Но что же заставило христиан, которые были фактическими хозяевами города со времен Константина и Елены, так неуважительно обойтись со священным местом, превратив его в свалку? Ведь с Храмом связано и многое из того, что описано в Евангелиях и в Священном предании. Именно сюда еще ребенком родители привели Марию, здесь, повзрослев, она была обручена с Иосифом, здесь же утомленный своим долголетием Симеон, увидев новорожденного Христа, воскликнул: «Ныне отпускаешь раба  Твоего, Владыко» (Лк. 2: 29); здесь юный Иисус поражал умом учителей, отсюда же он изгонял торговцев жертвенными животными и на высоте его крыла стоял, тщетно искушаемый дьяволом.

Однако, с точки зрения приверженцев новой религии, мемориальная ценность места не могла одолеть силу слова Иисуса. Христос предрек разрушение Храма, и пророчество, казавшееся немыслимым, сбылось,  причем не заставив ждать слишком долго. Конечно, ни оплакивать Храм отвергнутой веры, ни желать его восстановления у христиан причин не было.

С еще большим презрением они отнеслись к Иерусалиму. В их глазах это был виновный город, отказавшийся от Сына Божия и пославший Его на крест. Впрочем, это было уже и не важно. Бог больше не нуждался в постоянном доме. Он был волен явиться везде, и новые праведники — апостолы — стремились донести весть об этом до самых отдаленных уголков земли.

Но обходиться без главного храма и без священного города можно было лишь до тех пор, пока христианство не стало серьезной силой. Как только властители осознали политический потенциал новой религии, им вновь потребовался Иерусалим. Правда, теперь его можно было построить в любом месте. Там, где возникала идея назвать себя очередным — Вторым или Третьим — Римом, неизбежно принимались за создание и тезки древней столицы Иудеи. С именем Рима наследовалась власть прославленных императоров; звание Нового Иерусалима давало власть духовную.
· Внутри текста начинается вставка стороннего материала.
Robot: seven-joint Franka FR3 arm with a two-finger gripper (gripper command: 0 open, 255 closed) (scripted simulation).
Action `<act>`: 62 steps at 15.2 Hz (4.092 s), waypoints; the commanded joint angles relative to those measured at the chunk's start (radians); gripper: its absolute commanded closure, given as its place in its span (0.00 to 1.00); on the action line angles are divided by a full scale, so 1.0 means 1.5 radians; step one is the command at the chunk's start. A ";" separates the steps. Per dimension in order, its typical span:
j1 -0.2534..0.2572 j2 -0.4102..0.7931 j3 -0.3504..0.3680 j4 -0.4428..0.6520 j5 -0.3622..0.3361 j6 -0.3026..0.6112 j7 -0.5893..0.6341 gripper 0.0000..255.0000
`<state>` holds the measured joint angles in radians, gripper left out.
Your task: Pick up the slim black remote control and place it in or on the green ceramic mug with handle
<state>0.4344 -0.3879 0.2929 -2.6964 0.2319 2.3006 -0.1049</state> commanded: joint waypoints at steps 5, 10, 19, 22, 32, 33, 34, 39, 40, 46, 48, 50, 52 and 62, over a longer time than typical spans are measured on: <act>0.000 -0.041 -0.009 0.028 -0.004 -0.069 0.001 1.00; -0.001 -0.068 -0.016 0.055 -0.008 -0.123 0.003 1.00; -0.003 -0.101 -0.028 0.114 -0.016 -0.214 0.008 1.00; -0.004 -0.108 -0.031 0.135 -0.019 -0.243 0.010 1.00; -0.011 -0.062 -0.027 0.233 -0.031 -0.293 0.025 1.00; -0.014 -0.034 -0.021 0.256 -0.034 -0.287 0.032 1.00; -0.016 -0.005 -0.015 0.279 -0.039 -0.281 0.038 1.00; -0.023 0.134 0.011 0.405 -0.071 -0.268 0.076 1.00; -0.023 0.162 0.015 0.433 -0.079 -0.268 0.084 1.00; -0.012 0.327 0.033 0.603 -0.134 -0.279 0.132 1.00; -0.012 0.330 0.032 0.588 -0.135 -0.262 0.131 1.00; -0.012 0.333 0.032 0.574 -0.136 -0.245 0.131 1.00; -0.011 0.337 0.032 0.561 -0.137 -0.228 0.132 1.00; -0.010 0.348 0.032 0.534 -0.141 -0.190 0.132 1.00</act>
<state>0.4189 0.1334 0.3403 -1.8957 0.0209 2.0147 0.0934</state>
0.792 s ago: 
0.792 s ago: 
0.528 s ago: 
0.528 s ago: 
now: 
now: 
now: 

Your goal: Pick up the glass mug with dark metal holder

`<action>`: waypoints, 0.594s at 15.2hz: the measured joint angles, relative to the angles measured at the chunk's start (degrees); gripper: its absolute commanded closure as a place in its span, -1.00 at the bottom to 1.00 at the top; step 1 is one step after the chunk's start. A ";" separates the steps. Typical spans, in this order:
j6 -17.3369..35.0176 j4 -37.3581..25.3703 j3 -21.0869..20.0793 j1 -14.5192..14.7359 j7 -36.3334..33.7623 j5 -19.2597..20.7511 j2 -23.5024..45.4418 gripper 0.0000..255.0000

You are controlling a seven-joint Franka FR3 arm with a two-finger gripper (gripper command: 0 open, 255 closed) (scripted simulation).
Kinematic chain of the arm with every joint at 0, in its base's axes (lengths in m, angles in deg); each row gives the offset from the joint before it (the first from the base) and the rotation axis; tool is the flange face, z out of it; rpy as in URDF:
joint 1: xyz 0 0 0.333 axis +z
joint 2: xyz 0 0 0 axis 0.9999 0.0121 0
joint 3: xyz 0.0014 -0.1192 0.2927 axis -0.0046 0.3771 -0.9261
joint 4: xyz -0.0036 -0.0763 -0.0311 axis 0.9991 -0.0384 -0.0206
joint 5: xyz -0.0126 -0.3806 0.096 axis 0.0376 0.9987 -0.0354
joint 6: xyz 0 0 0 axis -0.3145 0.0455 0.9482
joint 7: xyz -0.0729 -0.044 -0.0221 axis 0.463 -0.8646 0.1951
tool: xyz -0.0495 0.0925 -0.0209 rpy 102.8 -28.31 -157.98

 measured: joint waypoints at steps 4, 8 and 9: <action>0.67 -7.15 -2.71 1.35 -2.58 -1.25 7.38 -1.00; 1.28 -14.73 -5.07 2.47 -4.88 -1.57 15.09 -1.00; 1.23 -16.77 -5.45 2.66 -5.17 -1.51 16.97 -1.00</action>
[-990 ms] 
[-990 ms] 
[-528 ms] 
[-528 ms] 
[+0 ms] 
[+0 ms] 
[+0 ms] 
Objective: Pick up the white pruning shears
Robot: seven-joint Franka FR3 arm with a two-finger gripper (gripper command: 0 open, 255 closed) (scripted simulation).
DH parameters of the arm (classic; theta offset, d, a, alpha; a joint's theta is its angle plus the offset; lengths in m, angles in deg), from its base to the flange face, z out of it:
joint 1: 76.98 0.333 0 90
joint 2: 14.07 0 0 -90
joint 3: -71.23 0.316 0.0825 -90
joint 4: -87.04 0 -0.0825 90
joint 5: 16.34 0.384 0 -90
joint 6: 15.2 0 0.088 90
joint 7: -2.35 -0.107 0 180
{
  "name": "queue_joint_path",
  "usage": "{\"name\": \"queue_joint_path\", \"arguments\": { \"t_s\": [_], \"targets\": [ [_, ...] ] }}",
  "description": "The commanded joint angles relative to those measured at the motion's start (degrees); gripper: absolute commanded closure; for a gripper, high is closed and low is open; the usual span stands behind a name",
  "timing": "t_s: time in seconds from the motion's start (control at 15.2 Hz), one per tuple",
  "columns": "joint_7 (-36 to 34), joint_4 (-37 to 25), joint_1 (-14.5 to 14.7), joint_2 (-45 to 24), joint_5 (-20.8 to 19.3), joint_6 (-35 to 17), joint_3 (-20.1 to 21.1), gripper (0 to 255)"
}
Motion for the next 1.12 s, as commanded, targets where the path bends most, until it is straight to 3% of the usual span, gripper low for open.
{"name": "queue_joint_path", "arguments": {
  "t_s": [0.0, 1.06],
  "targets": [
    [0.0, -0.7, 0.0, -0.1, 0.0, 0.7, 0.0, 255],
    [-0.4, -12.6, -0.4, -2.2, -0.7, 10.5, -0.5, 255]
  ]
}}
Однако вот парадокс: первый из Новых Иерусалимов появился в… Иерусалиме. Император Константин Великий, на время вернувший целостность Римской империи, нуждался в единой религии. Христианство с его верой в Единого Бога, как у евреев, но, в отличие от иудаизма, интернациональное по своей природе как нельзя лучше подходило для этой цели. Оставалось утрясти лишь некоторые разногласия среди самих последователей новой веры. Все-таки учение о Святой Троице порождало много вопросов; прежде всего о природе Иисуса: был ли он только Богом, кажущимся простым человеком, или в нем равно присутствовали и божественное, и человеческое начала? Была ли божественность Иисуса дарована ему Богом Отцом, как учил пресвитер Арий, либо он обладал ею предвечно? Весь интеллектуальный потенциал, накопленный античными философами, мобилизовали на решение подобных теологических проблем. Константину отчасти удалось справиться с разногласиями внутри конфессии, созвав в 325 г. в городе Никея Вселенский собор, выработавший обязательные понятийные формулы, в том числе Символ веры. Однако император — недавний язычник — чувствовал, что этого недостаточно, чтобы религия стала массовой и действительно народной. Вопреки настроениям первых христиан, готовых довольствоваться лишь словом Благой вести, неофитам IV века были необходимы материальные свидетельства жизни Спасителя и сотворенных Им чудес.